Florian : lettres à son oncle. La Révolution. (Histoire)

Paris, 26 juillet 1789.
J’ai à peine la force de vous écrire, mon cher oncle, les scènes d’horreur dont nous avons été témoin et dont vous n’êtes surement que trop instruit, m’ont navré le coeur. Je sens tout ce que vous et ma tante devez éprouver, et je ne puis que me taire sur la douleur que j’en ressens (*massacre de Bertier et de Foulon)

Sceaux, 31 août 1789.
…Le prince vient de partir aujourd’hui pour la ville d’Eu où il va passer le mois de septembre, ensuite il ira à Vernon …ou sur les bords de la Loire. Je ferai avec lui ce voyage-là qui doit être long… je tâcherai d’aller voir ma tante à Vernon où il y a beaucoup de divisions, mais où elle se conduit à merveille. J’espère qu’elle ne perdra pas tout ceci, et Mme de Narbonne perd à peu près en entier son revenu. Elle s’arrache les cheveux d’avoir quitté l’hôpital de Vernon.

Au Marais, le 15 septembre 1789.
Le grand docteur Jaiffert a presque guéri Nanette (*la fidèle soubrette de Florian). Il l’a traitée précisément comme il venait de traiter Mme la princesse de Lamballe, et cela commence à me faire croire que les corps des princesses et des paysannes se ressemblent un peu. Je m’en étais douté quelquefois.

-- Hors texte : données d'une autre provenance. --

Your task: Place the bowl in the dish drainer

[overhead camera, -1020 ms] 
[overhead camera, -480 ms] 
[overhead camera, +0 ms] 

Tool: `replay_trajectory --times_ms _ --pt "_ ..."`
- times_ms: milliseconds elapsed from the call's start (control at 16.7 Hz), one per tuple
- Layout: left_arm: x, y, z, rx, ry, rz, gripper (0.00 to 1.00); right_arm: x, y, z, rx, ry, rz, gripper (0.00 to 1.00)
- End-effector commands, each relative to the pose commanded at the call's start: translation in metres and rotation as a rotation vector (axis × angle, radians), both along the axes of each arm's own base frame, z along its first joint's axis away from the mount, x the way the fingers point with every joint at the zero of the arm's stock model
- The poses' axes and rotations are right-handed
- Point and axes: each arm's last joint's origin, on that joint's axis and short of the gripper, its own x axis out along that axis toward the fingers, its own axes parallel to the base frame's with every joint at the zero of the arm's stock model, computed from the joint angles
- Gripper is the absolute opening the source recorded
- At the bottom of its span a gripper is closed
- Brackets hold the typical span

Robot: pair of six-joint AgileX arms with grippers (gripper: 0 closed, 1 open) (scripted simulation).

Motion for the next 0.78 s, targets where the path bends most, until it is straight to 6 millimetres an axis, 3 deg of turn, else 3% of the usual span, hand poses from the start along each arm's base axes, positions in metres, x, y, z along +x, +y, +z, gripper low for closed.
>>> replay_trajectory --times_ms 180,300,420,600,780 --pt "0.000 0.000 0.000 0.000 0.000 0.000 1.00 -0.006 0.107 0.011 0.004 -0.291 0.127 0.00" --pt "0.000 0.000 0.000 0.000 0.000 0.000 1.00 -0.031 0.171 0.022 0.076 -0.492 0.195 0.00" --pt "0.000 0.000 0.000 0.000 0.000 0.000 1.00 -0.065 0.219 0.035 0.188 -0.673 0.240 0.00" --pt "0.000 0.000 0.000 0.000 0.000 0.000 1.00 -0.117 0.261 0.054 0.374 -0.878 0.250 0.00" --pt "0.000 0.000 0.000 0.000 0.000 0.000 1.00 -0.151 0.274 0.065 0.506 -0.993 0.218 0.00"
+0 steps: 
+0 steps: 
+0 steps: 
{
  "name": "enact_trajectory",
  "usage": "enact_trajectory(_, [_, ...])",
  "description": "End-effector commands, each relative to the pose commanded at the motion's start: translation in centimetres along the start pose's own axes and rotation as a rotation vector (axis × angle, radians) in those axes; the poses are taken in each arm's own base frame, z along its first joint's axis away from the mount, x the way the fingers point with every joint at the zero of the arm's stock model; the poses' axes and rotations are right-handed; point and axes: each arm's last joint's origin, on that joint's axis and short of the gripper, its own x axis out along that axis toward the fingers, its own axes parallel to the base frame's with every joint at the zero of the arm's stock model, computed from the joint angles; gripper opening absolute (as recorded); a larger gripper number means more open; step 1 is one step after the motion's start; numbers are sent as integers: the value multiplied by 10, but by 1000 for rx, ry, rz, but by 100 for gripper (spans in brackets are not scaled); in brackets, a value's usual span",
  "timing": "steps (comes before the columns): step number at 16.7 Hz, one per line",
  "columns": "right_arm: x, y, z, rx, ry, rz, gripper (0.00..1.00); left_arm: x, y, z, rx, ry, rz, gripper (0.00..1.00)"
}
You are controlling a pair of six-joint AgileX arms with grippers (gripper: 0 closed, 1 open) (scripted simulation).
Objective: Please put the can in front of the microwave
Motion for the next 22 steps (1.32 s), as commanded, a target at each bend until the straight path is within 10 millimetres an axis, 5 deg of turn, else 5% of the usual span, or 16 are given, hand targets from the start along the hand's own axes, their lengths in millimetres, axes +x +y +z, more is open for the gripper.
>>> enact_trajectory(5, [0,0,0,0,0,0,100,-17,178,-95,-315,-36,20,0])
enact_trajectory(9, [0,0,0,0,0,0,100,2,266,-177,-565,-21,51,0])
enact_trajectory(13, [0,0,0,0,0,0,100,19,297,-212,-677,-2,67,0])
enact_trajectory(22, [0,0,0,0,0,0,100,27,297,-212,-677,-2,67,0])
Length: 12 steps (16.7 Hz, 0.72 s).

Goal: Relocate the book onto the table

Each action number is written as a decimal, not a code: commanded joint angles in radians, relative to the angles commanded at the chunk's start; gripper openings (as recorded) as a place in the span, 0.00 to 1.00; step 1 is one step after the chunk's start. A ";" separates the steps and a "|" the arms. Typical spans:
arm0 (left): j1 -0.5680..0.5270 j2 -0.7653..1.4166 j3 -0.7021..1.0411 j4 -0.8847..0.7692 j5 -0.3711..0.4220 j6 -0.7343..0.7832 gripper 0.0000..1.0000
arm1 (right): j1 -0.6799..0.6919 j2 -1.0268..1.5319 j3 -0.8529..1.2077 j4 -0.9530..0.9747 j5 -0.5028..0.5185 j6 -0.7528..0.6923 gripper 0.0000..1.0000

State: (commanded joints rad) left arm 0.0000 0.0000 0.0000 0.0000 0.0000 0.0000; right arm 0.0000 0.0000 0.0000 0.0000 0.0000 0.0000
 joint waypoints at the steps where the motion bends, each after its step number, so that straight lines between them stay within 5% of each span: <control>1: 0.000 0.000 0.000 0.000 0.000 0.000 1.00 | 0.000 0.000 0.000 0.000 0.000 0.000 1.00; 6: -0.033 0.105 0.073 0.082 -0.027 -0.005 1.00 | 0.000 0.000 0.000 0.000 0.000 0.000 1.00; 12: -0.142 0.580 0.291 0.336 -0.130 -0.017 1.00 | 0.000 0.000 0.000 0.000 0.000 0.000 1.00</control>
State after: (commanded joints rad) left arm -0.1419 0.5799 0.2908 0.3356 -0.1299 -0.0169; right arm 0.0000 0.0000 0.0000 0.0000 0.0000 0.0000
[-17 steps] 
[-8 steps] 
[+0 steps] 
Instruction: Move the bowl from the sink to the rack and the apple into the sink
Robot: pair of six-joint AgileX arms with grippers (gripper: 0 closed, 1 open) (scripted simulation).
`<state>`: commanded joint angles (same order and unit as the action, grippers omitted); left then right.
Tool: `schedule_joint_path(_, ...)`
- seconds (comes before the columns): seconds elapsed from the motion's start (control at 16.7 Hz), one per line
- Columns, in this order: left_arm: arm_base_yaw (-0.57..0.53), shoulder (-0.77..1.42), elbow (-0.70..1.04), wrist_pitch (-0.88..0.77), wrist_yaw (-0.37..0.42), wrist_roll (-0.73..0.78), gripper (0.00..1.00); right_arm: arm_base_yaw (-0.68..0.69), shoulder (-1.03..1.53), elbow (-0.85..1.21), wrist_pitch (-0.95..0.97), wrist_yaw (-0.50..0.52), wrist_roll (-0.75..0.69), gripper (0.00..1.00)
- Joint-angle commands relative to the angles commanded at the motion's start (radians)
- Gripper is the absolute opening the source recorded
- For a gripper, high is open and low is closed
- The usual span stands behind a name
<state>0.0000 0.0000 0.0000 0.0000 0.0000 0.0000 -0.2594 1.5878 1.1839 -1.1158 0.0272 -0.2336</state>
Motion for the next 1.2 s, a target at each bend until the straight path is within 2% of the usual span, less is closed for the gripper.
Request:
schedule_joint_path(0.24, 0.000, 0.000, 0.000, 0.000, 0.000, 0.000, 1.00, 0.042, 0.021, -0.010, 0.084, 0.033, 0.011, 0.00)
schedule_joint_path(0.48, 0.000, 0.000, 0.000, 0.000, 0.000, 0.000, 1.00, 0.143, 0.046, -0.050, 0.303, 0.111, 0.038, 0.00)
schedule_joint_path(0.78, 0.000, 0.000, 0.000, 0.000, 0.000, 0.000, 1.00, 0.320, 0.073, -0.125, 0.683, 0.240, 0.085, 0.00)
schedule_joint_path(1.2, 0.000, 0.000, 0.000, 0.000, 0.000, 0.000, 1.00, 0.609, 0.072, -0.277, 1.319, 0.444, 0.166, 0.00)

Châteauneuf-sur-Loire par Orléans, 20 octobre 1789.
…Voilà l’Assemblée à Paris, j’espère qu’elle va fortement s’occuper du rétablissement de l’ordre. Les biens ecclésiastiques vont sauter, je n’en doute pas, mais la banqueroute est impossible, mais le peuple sera plus heureux, mais nous aurons une constitution, et tous ces biens consoleront peut-être quelques-uns du malheure de n’avoir plus d’abbés à trois cents mille livres de rente…
Je vous remercie, mon cher oncle, de vos bontés pour Nanette. Elle est établie à Paris pour son hiver et j’espère que Jaiffert finira sa guérison. Les troubles de Vernon ont empêché le prince d’y aller, j’en suis d’autant plus fâché qu’il n’a pas encore vu ma tante…

Paris, 20 mars 1790.
…Notre abbesse fait des merveilles dans son abbaye. Elle a rétabli toutes ses fermes, et a fait des réparations indispensables qui lui ont coûté deux mille écus sans emprunter un sol. Il est vrai qu’elle s’est réduite à la plus austère économie, mais elle est regardée dans sa ville comme une femme du plus haut mérite, et tout le pays a pour elle la plus profonde vénération. J’espère que les décrets sur les religieux ne la menaceront point, grâce à son titre d’hôpital. Au surplus, le temps éclaircira tout.

Sceaux, 21 mai 1790.
…Notre abbesse est tourmentée par sa municipalité qui la charge d’impositions. Je travaille pour l’en délivrer dans ce moment. Il faut prendre courage et patience.

Paris, 12 juin 1790.
Le nouveau décret qui vient de supprimer toutes les abbayes des deux sexes m’inquiète beaucoup pour ma tante. Elle n’est plus abbesse, et il m’est impossible de savoir ce qu’elle est. On nous fait espérer que leur sort sera bientôt décidé. Je suis bien sûr qu’elle aura une bonne pension mais restera-t-elle dans son couvent ? Comment y restera-t-elle ? Tout cela est inquiétant…Patience et courage. Le prince est à Châteauneuf-sur-Loire. Sa santé n’est pas très bonne. Je lui parle de vous dans la lettre que je lui écris aujourd’hui.
Adieu, mon très cher oncle. Dieu nous donne des jours plus tranquilles, et amène bientôt le moment où nous n’aurons plus à nous parler que de la vive tendresse avec laquelle je vous embrasse du meilleur de mon coeur.